■ **What you will do**
Repeat the listing exactly. Any picture in it should be left out of the copy.

■ **Information supplied**

══════

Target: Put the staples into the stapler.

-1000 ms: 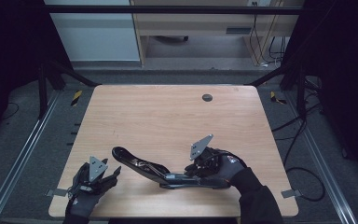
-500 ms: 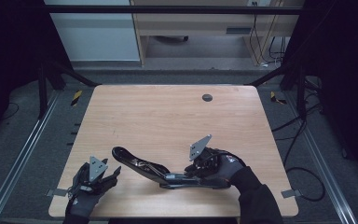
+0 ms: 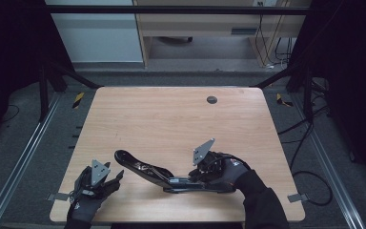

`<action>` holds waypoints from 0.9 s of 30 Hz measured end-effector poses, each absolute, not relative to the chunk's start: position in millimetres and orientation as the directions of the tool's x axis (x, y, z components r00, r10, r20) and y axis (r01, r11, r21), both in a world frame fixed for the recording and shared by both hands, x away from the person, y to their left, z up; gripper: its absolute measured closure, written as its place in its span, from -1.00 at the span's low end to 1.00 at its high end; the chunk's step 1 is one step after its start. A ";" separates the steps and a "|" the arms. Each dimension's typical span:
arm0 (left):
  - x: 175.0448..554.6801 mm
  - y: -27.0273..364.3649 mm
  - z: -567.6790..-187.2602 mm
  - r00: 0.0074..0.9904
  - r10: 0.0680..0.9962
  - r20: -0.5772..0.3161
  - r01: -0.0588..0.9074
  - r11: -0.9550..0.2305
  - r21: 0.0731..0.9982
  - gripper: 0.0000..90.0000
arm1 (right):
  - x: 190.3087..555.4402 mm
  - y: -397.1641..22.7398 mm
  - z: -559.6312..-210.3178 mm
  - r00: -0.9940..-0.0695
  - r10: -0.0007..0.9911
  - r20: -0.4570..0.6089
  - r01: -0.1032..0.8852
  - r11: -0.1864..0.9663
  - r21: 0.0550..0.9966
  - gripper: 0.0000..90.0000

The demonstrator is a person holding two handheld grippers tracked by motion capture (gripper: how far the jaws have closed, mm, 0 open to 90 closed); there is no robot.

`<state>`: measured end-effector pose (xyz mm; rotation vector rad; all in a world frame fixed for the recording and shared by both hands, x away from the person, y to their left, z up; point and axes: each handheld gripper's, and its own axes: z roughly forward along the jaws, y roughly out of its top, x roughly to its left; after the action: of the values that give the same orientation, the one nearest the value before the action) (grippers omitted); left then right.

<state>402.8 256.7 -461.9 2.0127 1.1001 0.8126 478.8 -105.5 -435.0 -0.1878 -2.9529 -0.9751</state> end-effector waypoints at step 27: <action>403.4 256.4 -462.9 0.446 0.874 0.193 0.446 -0.404 0.799 -0.08 | 482.5 -103.0 -436.9 -0.996 0.054 0.064 0.081 0.809 0.582 0.73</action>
<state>403.4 256.4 -462.9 2.0208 1.1026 0.8097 482.5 -103.0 -436.9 -0.1107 -2.9461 -0.9501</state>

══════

■ **Your response**
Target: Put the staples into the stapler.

-1000 ms: 
-500 ms: 
+0 ms: 

`<action>` holds waypoints from 0.9 s of 30 Hz measured end-effector poses, each absolute, not relative to the chunk's start: position in millimetres and orientation as the directions of the tool's x axis (x, y, z components r00, r10, r20) and y axis (r01, r11, r21), both in a world frame fixed for the recording and shared by both hands, x away from the person, y to their left, z up; gripper: its absolute measured closure, written as its place in its span, from -1.00 at the span's low end to 1.00 at its high end; the chunk's step 1 is one step after its start. A ";" separates the steps and a "|" the arms. Each dimension's typical span:
arm0 (left):
  - x: 175.0448..554.6801 mm
  - y: -27.0273..364.3649 mm
  - z: -567.6790..-187.2602 mm
  - r00: 0.0074..0.9904
  - r10: 0.0680..0.9962
  - r20: -0.5772..0.3161
  - r01: -0.0588..0.9074
  - r11: -0.9550..0.2305
  - r21: 0.0731..0.9982
  - gripper: 0.0000..90.0000
arm1 (right):
  - x: 190.3087..555.4402 mm
  - y: -397.1641..22.7398 mm
  - z: -559.6312..-210.3178 mm
  - r00: -0.9940..-0.0695
  - r10: -0.0007..0.9911
  - r20: -0.4570..0.6089
  - r01: -0.1032..0.8852
  - r11: -0.1864..0.9663
  - r21: 0.0550..0.9966
  - gripper: 0.0000..90.0000

The demonstrator is a person holding two handheld grippers tracked by motion capture (gripper: how far the jaws have closed, mm, 0 open to 90 closed); there is no robot.

`<state>`: measured end-effector pose (xyz mm; rotation vector rad; all in a world frame fixed for the recording and shared by both hands, x away from the person, y to their left, z up; point and axes: each handheld gripper's, and its own axes: z roughly forward along the jaws, y roughly out of its top, x roughly to its left; after the action: of the values that give the same orientation, the one nearest the value before the action) (grippers omitted); left then right.

<state>402.8 256.7 -461.9 2.0127 1.1001 0.8126 478.8 -105.5 -435.0 -0.1878 -2.9529 -0.9751</state> end-effector waypoints at step 27: <action>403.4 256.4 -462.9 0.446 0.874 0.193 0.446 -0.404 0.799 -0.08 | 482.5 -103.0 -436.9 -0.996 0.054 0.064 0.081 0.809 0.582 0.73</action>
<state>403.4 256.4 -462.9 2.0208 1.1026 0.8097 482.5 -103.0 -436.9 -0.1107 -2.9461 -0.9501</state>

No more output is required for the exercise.